In [1]:
%matplotlib inline
import numpy as np
import pandas as pd
import matplotlib.pyplot as plt

np.random.seed(1789)

from IPython.core.display import HTML
def css_styling():
    styles = open("styles/custom.css", "r").read()
    return HTML(styles)
css_styling()


Out[1]:

Statistical Data Modeling

Pandas, NumPy and SciPy provide the core functionality for building statistical models of our data.
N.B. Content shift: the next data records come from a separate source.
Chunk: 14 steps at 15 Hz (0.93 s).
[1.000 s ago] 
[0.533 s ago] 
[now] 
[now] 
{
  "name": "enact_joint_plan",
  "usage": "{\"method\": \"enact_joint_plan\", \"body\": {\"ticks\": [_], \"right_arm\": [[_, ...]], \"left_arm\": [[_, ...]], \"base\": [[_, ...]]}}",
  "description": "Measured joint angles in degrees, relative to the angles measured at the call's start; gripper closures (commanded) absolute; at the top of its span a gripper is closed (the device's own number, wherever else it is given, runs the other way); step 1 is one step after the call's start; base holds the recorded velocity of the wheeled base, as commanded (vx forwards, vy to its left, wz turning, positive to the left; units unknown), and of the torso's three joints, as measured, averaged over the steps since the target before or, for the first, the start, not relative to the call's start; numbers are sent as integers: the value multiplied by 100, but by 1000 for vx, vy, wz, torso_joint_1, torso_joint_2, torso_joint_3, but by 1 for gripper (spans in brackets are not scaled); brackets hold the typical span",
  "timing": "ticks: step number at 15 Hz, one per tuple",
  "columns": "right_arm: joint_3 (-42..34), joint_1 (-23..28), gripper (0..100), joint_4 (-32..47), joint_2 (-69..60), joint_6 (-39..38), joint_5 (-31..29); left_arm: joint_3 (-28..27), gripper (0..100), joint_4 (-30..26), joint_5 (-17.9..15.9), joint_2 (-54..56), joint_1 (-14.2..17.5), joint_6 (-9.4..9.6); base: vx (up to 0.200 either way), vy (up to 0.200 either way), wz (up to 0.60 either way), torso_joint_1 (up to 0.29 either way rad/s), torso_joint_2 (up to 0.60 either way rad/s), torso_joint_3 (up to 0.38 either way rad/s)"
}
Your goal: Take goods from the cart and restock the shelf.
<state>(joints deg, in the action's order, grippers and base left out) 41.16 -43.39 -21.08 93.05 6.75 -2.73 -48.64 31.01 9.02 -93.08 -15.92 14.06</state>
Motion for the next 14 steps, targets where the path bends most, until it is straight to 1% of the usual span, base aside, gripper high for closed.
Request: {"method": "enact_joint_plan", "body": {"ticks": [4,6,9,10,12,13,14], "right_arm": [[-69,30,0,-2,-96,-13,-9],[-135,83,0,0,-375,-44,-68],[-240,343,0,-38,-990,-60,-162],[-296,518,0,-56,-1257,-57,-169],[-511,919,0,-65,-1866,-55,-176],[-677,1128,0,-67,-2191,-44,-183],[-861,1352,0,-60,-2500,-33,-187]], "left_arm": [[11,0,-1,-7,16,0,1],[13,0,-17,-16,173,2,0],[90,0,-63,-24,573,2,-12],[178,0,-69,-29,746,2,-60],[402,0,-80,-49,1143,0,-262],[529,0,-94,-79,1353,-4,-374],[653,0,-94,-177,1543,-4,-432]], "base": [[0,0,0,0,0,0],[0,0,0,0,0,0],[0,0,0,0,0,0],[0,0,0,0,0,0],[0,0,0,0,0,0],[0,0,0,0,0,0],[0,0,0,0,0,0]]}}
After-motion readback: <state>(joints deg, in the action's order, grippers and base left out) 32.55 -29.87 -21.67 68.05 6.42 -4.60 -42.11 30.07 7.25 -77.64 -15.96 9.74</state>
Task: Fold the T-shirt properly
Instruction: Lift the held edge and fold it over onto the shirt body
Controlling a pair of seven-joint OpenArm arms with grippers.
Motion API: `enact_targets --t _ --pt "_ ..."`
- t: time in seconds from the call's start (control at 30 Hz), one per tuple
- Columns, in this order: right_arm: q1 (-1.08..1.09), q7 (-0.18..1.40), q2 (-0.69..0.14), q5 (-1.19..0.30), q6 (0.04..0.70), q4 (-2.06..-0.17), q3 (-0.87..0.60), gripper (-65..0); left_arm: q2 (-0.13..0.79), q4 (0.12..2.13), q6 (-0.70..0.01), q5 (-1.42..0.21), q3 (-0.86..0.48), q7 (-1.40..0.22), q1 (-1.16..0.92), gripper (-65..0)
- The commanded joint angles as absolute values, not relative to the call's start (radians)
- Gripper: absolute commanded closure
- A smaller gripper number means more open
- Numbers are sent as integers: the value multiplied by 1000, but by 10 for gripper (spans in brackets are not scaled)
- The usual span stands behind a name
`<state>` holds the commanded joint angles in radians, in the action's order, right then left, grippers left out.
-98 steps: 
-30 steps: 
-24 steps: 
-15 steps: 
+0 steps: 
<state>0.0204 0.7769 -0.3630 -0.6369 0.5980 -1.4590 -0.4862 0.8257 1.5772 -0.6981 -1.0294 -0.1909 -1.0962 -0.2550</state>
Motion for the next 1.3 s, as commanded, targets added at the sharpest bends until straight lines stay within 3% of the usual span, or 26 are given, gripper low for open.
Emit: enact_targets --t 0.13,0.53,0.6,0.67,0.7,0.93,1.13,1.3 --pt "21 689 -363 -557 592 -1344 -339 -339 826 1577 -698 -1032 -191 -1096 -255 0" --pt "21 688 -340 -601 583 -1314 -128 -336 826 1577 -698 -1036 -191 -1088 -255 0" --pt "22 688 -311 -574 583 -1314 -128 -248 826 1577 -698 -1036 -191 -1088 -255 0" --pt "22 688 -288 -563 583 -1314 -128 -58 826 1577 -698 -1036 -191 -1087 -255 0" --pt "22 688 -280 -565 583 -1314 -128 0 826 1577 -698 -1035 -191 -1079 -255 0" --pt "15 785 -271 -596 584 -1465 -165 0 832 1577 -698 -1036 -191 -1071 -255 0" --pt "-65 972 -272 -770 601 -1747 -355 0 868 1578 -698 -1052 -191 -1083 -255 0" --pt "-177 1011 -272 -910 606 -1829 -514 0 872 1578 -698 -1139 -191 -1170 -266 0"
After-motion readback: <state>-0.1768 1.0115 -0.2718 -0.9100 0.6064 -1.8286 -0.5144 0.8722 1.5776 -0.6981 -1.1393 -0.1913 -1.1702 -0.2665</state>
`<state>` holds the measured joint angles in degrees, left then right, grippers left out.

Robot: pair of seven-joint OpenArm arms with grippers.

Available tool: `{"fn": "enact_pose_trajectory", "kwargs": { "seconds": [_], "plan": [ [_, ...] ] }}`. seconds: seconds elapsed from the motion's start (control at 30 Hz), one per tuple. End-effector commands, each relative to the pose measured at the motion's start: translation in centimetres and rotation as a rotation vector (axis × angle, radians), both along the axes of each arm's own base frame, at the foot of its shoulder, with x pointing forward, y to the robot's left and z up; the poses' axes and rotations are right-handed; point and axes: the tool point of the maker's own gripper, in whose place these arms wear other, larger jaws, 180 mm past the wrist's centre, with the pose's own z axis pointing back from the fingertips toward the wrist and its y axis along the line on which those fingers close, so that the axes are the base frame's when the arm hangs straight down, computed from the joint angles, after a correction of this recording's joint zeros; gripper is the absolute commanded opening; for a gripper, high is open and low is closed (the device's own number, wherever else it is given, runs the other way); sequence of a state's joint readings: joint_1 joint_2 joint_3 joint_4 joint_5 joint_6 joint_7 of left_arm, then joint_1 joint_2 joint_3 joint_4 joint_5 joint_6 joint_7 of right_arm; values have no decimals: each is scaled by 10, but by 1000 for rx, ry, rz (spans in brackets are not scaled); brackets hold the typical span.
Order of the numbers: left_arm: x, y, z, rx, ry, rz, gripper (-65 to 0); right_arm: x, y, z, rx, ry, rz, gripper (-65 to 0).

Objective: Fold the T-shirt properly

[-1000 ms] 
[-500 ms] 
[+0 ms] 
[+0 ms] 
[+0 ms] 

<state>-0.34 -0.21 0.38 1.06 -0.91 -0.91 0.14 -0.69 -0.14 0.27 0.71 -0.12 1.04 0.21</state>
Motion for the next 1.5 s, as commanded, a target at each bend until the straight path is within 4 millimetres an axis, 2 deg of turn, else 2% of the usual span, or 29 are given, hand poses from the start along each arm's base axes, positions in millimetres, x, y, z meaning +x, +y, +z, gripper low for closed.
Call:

We use models to:

  • Concisely describe the components of our data
  • Provide inference about underlying parameters that may have generated the data
  • Make predictions about unobserved data, or expected future observations.

This section of the tutorial illustrates how to use Python to build statistical models of low to moderate difficulty from scratch, and use them to extract estimates and associated measures of uncertainty.

Estimation

An recurring statistical problem is finding estimates of the relevant parameters that correspond to the distribution that best represents our data.

In parametric inference, we specify a priori a suitable distribution, then choose the parameters that best fit the data.

  • e.g. the mean $\mu$ and the variance $\sigma^2$ in the case of the normal distribution

In [2]:
x = np.array([ 1.00201077,  1.58251956,  0.94515919,  6.48778002,  1.47764604,
        5.18847071,  4.21988095,  2.85971522,  3.40044437,  3.74907745,
        1.18065796,  3.74748775,  3.27328568,  3.19374927,  8.0726155 ,
        0.90326139,  2.34460034,  2.14199217,  3.27446744,  3.58872357,
        1.20611533,  2.16594393,  5.56610242,  4.66479977,  2.3573932 ])
_ = plt.hist(x, bins=7)


Fitting data to probability distributions

We start with the problem of finding values for the parameters that provide the best fit between the model and the data, called point estimates. First, we need to define what we mean by ‘best fit’. There are two commonly used criteria:

  • Method of moments chooses the parameters so that the sample moments (typically the sample mean and variance) match the theoretical moments of our chosen distribution.
  • Maximum likelihood chooses the parameters to maximize the likelihood, which measures how likely it is to observe our given sample.

Discrete Random Variables

$$X = \{0,1\}$$$$Y = \{\ldots,-2,-1,0,1,2,\ldots\}$$

Probability Mass Function:

For discrete $X$,

$$Pr(X=x) = f(x|\theta)$$

e.g. Poisson distribution

The Poisson distribution models unbounded counts:

$$Pr(X=x)=\frac{e^{-\lambda}\lambda^x}{x!}$$
  • $X=\{0,1,2,\ldots\}$
  • $\lambda > 0$
$$E(X) = \text{Var}(X) = \lambda$$

Continuous Random Variables

$$X \in [0,1]$$$$Y \in (-\infty, \infty)$$

Probability Density Function:

For continuous $X$,

$$Pr(x \le X \le x + dx) = f(x|\theta)dx \, \text{ as } \, dx \rightarrow 0$$

e.g. normal distribution

$$f(x) = \frac{1}{\sqrt{2\pi\sigma^2}}\exp\left[-\frac{(x-\mu)^2}{2\sigma^2}\right]$$
  • $X \in \mathbf{R}$
  • $\mu \in \mathbf{R}$
  • $\sigma>0$
$$\begin{align}E(X) &= \mu \cr \text{Var}(X) &= \sigma^2 \end{align}$$

Example: Nashville Precipitation

The dataset nashville_precip.txt contains NOAA precipitation data for Nashville measured since 1871.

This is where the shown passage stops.